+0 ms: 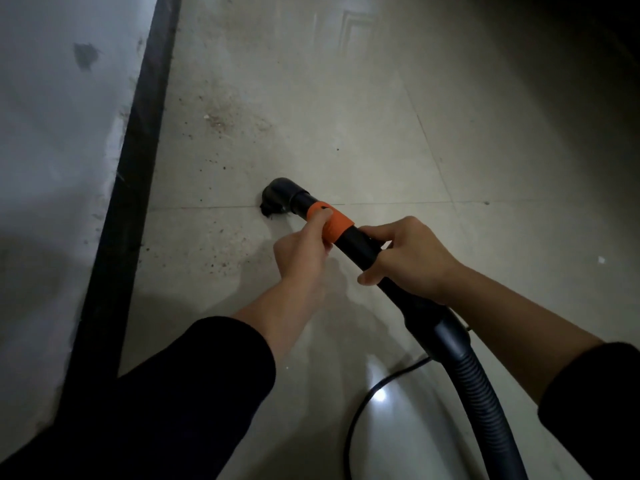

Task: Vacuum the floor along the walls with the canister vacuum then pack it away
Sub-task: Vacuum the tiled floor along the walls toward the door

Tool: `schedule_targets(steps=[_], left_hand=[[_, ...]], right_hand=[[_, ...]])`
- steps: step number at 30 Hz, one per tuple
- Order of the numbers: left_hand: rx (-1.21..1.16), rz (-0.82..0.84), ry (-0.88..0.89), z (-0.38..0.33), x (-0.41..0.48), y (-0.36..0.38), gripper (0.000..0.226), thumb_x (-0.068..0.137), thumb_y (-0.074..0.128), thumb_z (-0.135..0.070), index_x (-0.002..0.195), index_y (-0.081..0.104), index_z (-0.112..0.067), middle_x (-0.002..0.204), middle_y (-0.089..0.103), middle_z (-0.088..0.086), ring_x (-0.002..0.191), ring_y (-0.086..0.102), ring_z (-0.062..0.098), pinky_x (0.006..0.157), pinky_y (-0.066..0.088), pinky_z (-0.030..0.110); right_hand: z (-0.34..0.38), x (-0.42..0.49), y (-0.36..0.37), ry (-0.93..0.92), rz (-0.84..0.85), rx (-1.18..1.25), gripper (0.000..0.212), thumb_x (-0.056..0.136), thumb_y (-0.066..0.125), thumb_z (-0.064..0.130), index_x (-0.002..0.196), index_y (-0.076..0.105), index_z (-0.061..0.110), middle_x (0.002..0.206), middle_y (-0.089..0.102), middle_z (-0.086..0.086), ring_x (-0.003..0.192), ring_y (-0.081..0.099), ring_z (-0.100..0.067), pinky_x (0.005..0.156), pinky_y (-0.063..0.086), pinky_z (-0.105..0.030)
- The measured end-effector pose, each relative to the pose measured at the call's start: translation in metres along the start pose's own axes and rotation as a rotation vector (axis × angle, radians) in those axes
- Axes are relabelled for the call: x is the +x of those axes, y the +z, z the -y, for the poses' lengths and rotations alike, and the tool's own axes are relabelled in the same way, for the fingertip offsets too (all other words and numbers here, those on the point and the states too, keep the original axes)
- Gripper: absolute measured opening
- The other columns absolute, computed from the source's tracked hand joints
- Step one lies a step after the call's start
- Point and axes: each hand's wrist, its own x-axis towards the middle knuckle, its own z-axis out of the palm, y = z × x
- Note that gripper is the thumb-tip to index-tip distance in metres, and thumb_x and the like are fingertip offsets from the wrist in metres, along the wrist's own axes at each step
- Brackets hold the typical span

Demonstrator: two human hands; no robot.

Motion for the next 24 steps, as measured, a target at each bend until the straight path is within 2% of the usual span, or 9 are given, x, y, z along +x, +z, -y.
schedule_targets(steps=[5,10,13,17,20,24], left_hand=[[0.067,-0.003,0.069,0.003,-0.001,-0.004,0.024,0.08,0.076,-0.031,0.079,0.064,-0.011,0.09,0.071,0.008,0.074,0.066,0.015,0.067,0.051,0.023],[0.073,0.009,0.095,0.02,-0.008,-0.005,0.037,0.079,0.076,-0.033,0.102,0.067,-0.006,0.093,0.072,0.009,0.076,0.067,0.015,0.07,0.052,0.024],[0.093,0.046,0.109,0.032,-0.012,-0.008,0.031,0.079,0.075,-0.034,0.098,0.067,-0.01,0.093,0.072,0.008,0.081,0.067,0.015,0.074,0.052,0.026],[0.086,0.039,0.09,0.033,-0.024,-0.024,0.022,0.08,0.075,-0.031,0.089,0.066,-0.012,0.09,0.071,0.007,0.08,0.066,0.016,0.071,0.052,0.025],[0.086,0.042,0.076,0.032,-0.03,-0.035,0.022,0.08,0.075,-0.031,0.086,0.066,-0.012,0.085,0.071,0.005,0.078,0.067,0.015,0.07,0.052,0.024],[0.087,0.051,0.071,0.038,-0.038,-0.039,0.026,0.079,0.076,-0.032,0.088,0.066,-0.01,0.085,0.071,0.007,0.074,0.065,0.015,0.07,0.051,0.025]], right_hand=[[-0.008,-0.001,0.001,-0.036,0.014,0.024,0.04,0.067,0.079,0.005,0.104,0.076,0.022,0.079,0.07,-0.008,0.062,0.06,-0.016,0.056,0.047,-0.021],[-0.024,-0.013,0.007,-0.045,-0.005,0.047,0.037,0.066,0.078,0.004,0.099,0.076,0.021,0.08,0.071,-0.007,0.066,0.061,-0.015,0.057,0.05,-0.021],[-0.034,-0.023,0.013,-0.046,-0.02,0.056,0.038,0.068,0.078,0.005,0.102,0.075,0.022,0.08,0.07,-0.006,0.067,0.061,-0.015,0.056,0.049,-0.021],[-0.028,-0.038,0.02,-0.066,-0.004,0.047,0.039,0.068,0.078,0.005,0.104,0.075,0.022,0.078,0.068,-0.005,0.065,0.059,-0.014,0.056,0.047,-0.021],[-0.021,-0.048,0.023,-0.074,0.009,0.013,0.038,0.068,0.078,0.005,0.103,0.076,0.02,0.07,0.064,-0.001,0.063,0.058,-0.013,0.054,0.045,-0.021],[-0.023,-0.058,0.023,-0.057,0.018,-0.022,0.036,0.067,0.079,0.005,0.1,0.076,0.016,0.069,0.063,-0.004,0.062,0.057,-0.015,0.056,0.047,-0.022]])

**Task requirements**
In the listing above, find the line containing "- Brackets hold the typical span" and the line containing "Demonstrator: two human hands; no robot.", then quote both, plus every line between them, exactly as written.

**Result for this task**
- Brackets hold the typical span

Demonstrator: two human hands; no robot.

Nothing else goes with this output.